ASSIGNMENT: Check each line of the listing below for the string "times", then copy every line that has it.

INFORMATION SHOWN:
▼

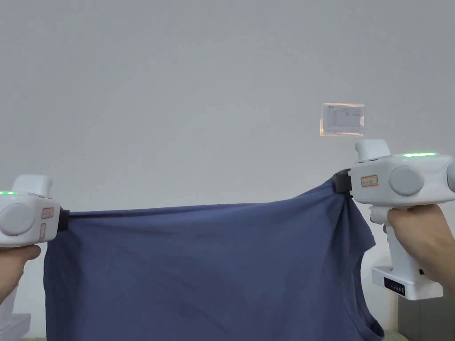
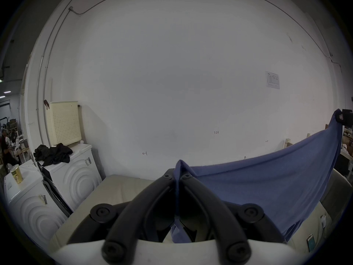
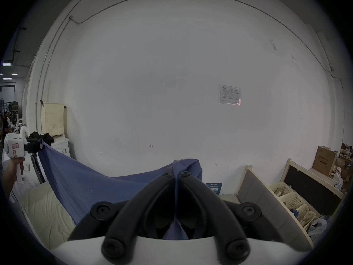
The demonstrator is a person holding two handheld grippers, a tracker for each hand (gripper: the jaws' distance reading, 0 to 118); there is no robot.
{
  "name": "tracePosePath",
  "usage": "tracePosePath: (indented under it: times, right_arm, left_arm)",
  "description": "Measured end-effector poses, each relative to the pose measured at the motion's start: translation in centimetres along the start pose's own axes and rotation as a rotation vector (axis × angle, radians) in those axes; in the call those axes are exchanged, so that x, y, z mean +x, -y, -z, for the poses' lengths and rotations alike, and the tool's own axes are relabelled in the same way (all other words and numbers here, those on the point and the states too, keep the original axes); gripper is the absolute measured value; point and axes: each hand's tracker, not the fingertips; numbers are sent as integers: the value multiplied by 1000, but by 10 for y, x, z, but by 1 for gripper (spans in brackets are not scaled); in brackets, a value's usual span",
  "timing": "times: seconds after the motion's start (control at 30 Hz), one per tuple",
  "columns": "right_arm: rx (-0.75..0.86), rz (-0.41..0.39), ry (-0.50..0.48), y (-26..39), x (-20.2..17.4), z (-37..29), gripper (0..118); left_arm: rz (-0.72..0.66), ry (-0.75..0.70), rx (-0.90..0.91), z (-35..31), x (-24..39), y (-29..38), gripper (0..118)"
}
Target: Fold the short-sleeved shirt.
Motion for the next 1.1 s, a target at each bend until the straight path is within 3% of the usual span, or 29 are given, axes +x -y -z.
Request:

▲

ANSWER FOR THE TASK:
  "usage": "tracePosePath: (indented under it: times, right_arm, left_arm)",
  "timing": "times: seconds after the motion's start (control at 30 Hz), one per tuple",

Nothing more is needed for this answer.